Monday, March 3, 2014

VtM: Redemption

I'm almost tempted to play through Redemption again, especially since it's now an effortless GoG download. Almost. But I know I'd only be doing it out of sheer nostalgia. This was the first or second RPG I ever played, depending on whether you count Diablo's choice of hack vs. slash as role-playing. With its hefty dose of violence and low reliance on dialogue, it allowed many of us teenage gamers at the time to bypass our mortal (and well-founded) fear of being labelled "faggots" and ostracized even by other outcasts if word got out we were playing RPGs. I ran through Redemption three times all-told I think and I can safely say I still remember its few good lines and the one overpowered way to play it well enough to simply rerun it mentally.

But then, that's a backhanded compliment in itself. Despite its many weaknesses, Redemption was appropriately "dark" and as far as I can tell without playing the pen-and-paper versions stuck to most of the more memorable World of Darkness tropes. It is not forgettable and worth at least one play-through but neither can it compare to the later VtM adaptation, Bloodlines, nor to its contemporaries like Planescape:Torment or Morrowind. This is not a "flawed gem" and not an unfinished masterpiece but a quaint, mediocre introduction to vampiric roleplaying. Prepare to be... moderately entertained.

Let's start with the first impression. If you've ever heard a truly hammy half-modernized mis-quoting of Shakespearean banter, you've got the gist of the bulk of dialogue especially through the first half of Redemption. Though their speech patterns are overall quite modern, characters cast thees and thous about like firecrackers, snapping you out of whatever other immersion your surroundings might have built up. As the immortal line from History of the World Part 1 goes : "we are so poor we don't even have our own language... just this stupid accent!" Amusingly enough, the main character and some others' faux-Shakesperean scenery-chewing continues into the modern age, which prompted my mother looking over my shoulder a decade and a half ago to roll her eyes and encapsulate Redemption's dissonance with the perfect one-liner: "thine elevator is stuck."
The voice acting itself, much as in other big-budget games, runs the gamut from professional to penny-pinching paltry, though it's difficult to say where bad acting stops and bad writing starts. Christof is a ridiculously overblown Prince Charming and many other main characters follow suit. However, others like Wilhelm or Serena or minor roles like Libussa manage to retain their credibility.
The graphics were, for their time, excellent (if you had the top-of-the-line video card for them) and though the game engine has aged I daresay many of its environments, especially the towns, remain atmospheric and immersive. Character models were quite well-designed and designed for visual impact and the lumbering plate-mailed Teutonic Knights or Serena in her lavish blood-colored hooded velvet gown were as inspired as anything in other games.
However, it's sound that carried much of Redemption's immersion. Ambivalent dialogue aside, aural accompaniment was consistently expressive and what the old visuals failed to convey, sound effects did instead through the squishing, squelching, scrunching, screeching noises of various organic and inorganic materials being rent asunder. Even more impressive was the music score which perfectly embodied the grim, cynical, nihilistic abandon of a world of morally bankrupt boogeymen. If anything rescued Redemption's atmosphere from outright mediocrity, it was the work of its soundtrack's composer.

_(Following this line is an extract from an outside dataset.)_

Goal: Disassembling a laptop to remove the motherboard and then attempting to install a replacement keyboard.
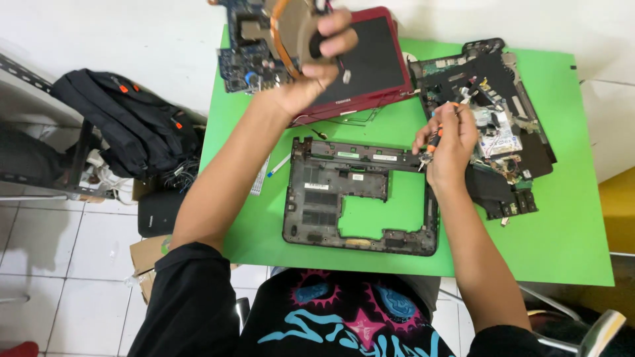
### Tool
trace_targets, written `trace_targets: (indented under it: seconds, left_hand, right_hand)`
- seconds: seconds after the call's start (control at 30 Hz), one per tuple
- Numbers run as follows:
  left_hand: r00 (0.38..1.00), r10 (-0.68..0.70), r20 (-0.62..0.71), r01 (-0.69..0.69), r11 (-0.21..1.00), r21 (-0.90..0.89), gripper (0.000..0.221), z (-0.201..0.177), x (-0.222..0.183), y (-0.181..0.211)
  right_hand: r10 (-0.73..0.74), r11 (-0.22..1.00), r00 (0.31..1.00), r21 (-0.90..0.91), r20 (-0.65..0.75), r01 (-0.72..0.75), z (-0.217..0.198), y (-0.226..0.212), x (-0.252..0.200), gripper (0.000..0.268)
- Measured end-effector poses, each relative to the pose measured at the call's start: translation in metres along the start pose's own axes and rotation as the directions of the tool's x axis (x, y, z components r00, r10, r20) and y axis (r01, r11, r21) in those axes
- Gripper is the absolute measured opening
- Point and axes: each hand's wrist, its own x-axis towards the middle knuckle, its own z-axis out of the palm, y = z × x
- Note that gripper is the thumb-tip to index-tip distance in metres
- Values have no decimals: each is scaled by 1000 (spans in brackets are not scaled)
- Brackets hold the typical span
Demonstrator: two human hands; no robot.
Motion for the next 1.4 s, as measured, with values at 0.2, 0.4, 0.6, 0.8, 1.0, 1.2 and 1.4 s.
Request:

In terms of gameplay, Redemption mixed the woefully familiar RPG staple of scouring the map for every last ghoul rat in order to gain experience with a decent mix of stats and abilities. It's completely linear, with the only roleplaying choices coming from skill selection. However, it was decidedly not balanced and there is one truly overpowered way to build Christof which largely trivializes gameplay. Generally speaking, everything in the game was meant to be beatable by one specific gimmick. After playing through it once, you'll know which fights you can completely break and how and there's no true incentive to do otherwise. There's one "boss" fight you can actually defeat without ever getting hit by simply ... not entering the room and having your ranged attacker down a few vials of blood to fireball the boss to death. Since the game shares experience between active characters, at least one or two companions you should kill off as soon as you get so as not to split experience from Christof and never even bother reviving as she/he get taken away in cutscenes anyway, destroying any items in possession at the time. That in itself is not necessarily a disaster, as you can get infinite money. You can also solo most fights with one or another character, as long as you know what's coming. Generally speaking, Redemption shares the common flaw of most badly-designed games of throwing devastating, inevitable "surprises" your way which are nonetheless perfectly linearly scripted and easily bypassed if you know when to save and when to shop.

Still, this was an enjoyable game and in many ways its game-breaking flaws were what made it interesting as they brought attention to mechanics which would have been quite workable if used with greater warning, moderation and balance. It's no worse an RPG than Neverwinter Nights and has aged much better than some of its contemporaries like Icewind Dale. If you do play Redemption you'll likely do so twice: once honestly and the second time abusing all its design flaws for maximum leetness.
You need feel no shame. We've all done it.